---- Provided data

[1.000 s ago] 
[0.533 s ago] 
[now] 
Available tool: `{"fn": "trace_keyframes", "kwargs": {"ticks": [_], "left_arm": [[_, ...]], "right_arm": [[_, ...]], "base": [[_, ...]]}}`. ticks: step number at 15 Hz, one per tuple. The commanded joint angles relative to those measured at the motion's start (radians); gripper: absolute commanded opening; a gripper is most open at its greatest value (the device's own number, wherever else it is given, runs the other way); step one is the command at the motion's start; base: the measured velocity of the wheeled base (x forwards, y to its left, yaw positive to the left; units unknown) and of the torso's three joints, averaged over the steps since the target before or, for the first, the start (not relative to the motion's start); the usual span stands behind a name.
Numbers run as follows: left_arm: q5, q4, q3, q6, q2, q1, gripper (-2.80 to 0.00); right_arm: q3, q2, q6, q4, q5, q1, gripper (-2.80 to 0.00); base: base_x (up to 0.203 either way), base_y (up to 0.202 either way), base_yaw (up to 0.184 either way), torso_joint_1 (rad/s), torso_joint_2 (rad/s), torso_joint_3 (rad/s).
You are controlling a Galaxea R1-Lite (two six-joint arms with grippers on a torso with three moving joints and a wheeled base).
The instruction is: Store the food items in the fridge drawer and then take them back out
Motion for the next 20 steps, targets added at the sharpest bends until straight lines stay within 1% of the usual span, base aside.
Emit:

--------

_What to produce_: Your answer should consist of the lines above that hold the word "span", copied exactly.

_Exercise answer_:
Available tool: `{"fn": "trace_keyframes", "kwargs": {"ticks": [_], "left_arm": [[_, ...]], "right_arm": [[_, ...]], "base": [[_, ...]]}}`. ticks: step number at 15 Hz, one per tuple. The commanded joint angles relative to those measured at the motion's start (radians); gripper: absolute commanded opening; a gripper is most open at its greatest value (the device's own number, wherever else it is given, runs the other way); step one is the command at the motion's start; base: the measured velocity of the wheeled base (x forwards, y to its left, yaw positive to the left; units unknown) and of the torso's three joints, averaged over the steps since the target before or, for the first, the start (not relative to the motion's start); the usual span stands behind a name.
Motion for the next 20 steps, targets added at the sharpest bends until straight lines stay within 1% of the usual span, base aside.

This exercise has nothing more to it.